El relojero cruza por las boleterías hasta llegar a su destino e imagina que Eva debe vagar distraída por los
pasillos del hospital La Maternidad. Una camilla la lanza contra la ventana. En
la pared de enfrente, una mujer le da la teta a su hijo y con la mano derecha
tranquiliza a su nena que no para de llorar. Aburrida, Eva acaricia su
flequillo para recibir en la sala de urgencias dos mujeres
-La nena
ya no come. Tiene nauseas- dice la mayor.
-Aja ya
veo, ya veo. Resulta que la nena ya no es nena. Su hija va a ser mamá- responde
Eva sin sutilezas.
Madre e
hija se miran en silencio hasta que alguna de las dos llora. La otra la
consuela. Eva las abraza un rato sin saber que Marcos saluda al relojero. Luego
le dice con sus brazos apoyados sobre un carro de maletas:
-Que haces
querido, ya vamos a comer un asadito. Vos sabes que me duele la espalda-
-Y claro,
lo que pasa es que vos no haces nada a parte de laburar- responde el relojero.
El humo de
los colectivos lo hunde en la realidad.
-Ya me voy
a comprar una bici robada. Son más baratas licenciado. Voy a venir al trabajo
en bici, ya vas a ver- Remata Marcos.
-Es buena
esa ¿Vos donde vivías?-
-Allá al
sur, en Inaudi-
-Ah cierto
¿Queres un pucho viejo?-
-No
gracias Pa. Vuelvo al trabajo, va a llegar un colectivo de Buenos Aires
chabón-Sonríe Marcos perdido entre las maletas.
-Dale, suerte
con eso- Contesta y mira la hora.
Al
escuchar el aullido del lobo, el relojero sabe que la jornada laboral concluye.
Asciende por la escalera eléctrica detrás de un travesti que carga jaulas vacías.

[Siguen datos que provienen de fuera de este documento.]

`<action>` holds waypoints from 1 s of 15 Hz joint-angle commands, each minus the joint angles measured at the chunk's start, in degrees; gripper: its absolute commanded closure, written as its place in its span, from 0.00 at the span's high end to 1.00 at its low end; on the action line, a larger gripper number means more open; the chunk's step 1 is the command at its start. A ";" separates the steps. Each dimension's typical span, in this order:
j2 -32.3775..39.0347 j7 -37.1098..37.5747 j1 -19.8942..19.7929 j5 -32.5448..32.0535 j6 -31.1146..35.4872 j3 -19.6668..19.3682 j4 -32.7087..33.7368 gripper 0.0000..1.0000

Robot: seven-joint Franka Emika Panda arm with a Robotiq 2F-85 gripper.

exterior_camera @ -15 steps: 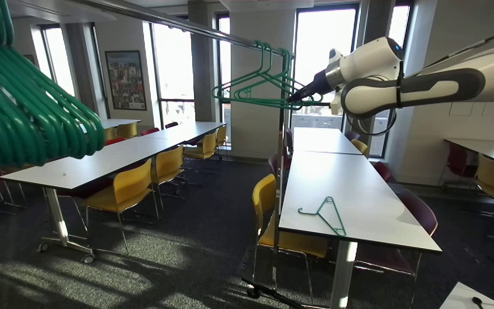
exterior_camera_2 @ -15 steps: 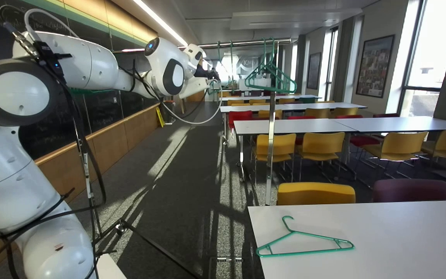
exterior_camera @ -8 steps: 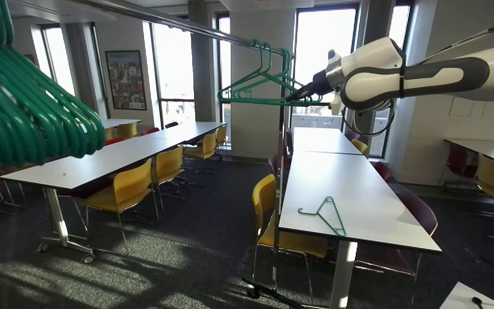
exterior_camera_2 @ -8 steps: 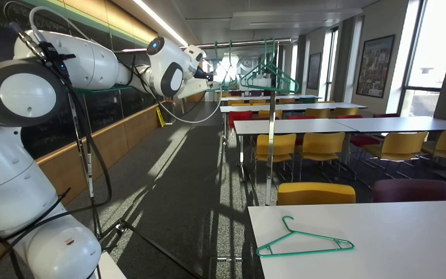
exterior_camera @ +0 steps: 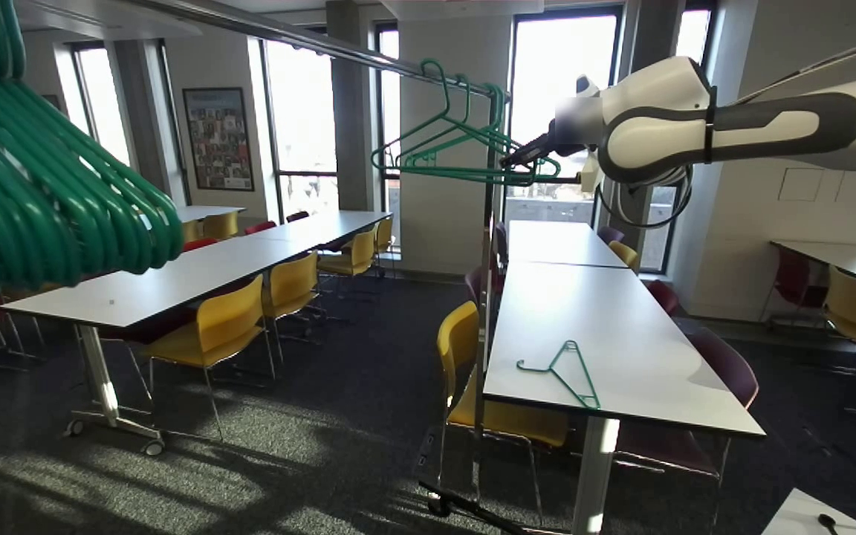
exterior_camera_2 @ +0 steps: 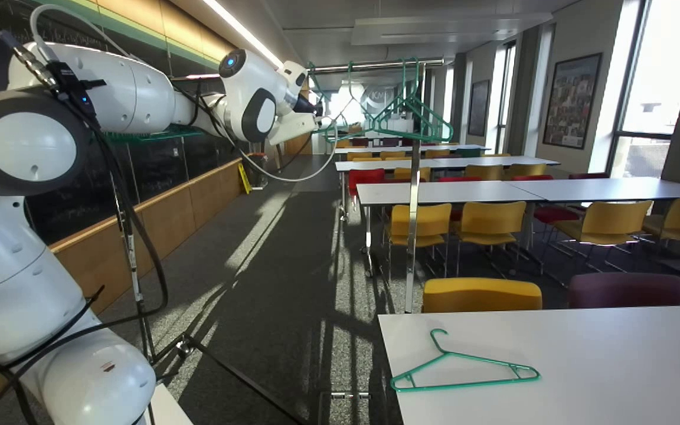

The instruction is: Pick up a coat hanger from the rack and put it on the table

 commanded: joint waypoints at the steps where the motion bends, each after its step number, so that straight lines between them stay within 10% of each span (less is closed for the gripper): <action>1: -4.09 -0.42 -0.37 -2.03 -1.04 0.81 -0.63 0.01; 15: -18.41 -0.62 13.90 0.92 -10.70 -0.36 -15.56 0.01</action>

Ve los colectivos estacionados en los andenes, el correr apresurado de los
viajeros, dos enamorados abrazados. En la segunda escalera antes de salir de
ese monstruo de cemento, descubre a la mujer de ojos celestes y tarros de
plástico. Rodeada de palomas, saca un cigarrillo y le pide fuego con el único
fin de preguntarle la hora.
-Son las
siete- responde el relojero
-Siempre
son las siete- afirma la mujer de ojos celestes pero no se imagina que las luces
del hospital pintan terapia intensiva. Los nocheros o médicos de turno inician
su guardia acompañados por residentes nerviosos. Eva busca su mochila de
colores y se despide. Se saca la caspa de la cabeza con sus dedos finos. Sin
notarlo se pierde por las calles de Alberdi. Escucha la sirena de policías
inquietos. Ve a un hombre acostado en la misma esquina de siempre protegido por el mismo local abandonado de siempre.
Aureliano
aúlla por la ventana cuando huele los cigarrillos de Eva que recorre la casa a
oscuras. Led zepelín suena por los parlantes otra vez, y con los ojos cerrados,
ella levanta las manos mientras mueve la cintura. Al rato la ducha la cubre con
gotas de tiempo. Piensa en Aureliano, en los relojes, en sus naranjas, en las
hormigas, en una canción pero no encuentra el shampoo y recuerda que la
ciudad se ve distinta sobre el Boulevard Illia; no hay mujeres olvidadas, ni
Leticias ausentes. Tampoco se escuchan las locomotoras de un tren fantasma. Los
automóviles, los colectivos parecen nuevos. Todas las luces funcionan y no se
respira el olor a cloaca. En ese espacio donde otra Córdoba comienza,
alimentada por estudiantes insomnes preocupados por exámenes finales y
edificios de ladrillo visto, el relojero no deja de pensar en los tiempos que
todavía no vivió.
-Córdoba
es una gran metáfora- recuerda.
Bajo la
sombra de los árboles, mira como Aureliano lo vigila desde el balcón.
-Aureliano-
grita.
El animal
salta sobre sus brazos. Eva con el pelo
húmedo, hierve aceite y pinta sus uñas color celeste. No deja de pensar en las
hormigas. Al escuchar la voz del
relojero apaga la radio. Se sientan en la mesa
para compartir un silencio necesario.
-¿Qué será
de nosotros mañana?- pregunta ella mientras le sirve un poco de vino.
.-Ni idea
flaqui- responde luego pela las papas. Se quita su reloj pulsera y prueba el
vino de quien descubre consuelo en esa pregunta necesaria. Solo eso importa.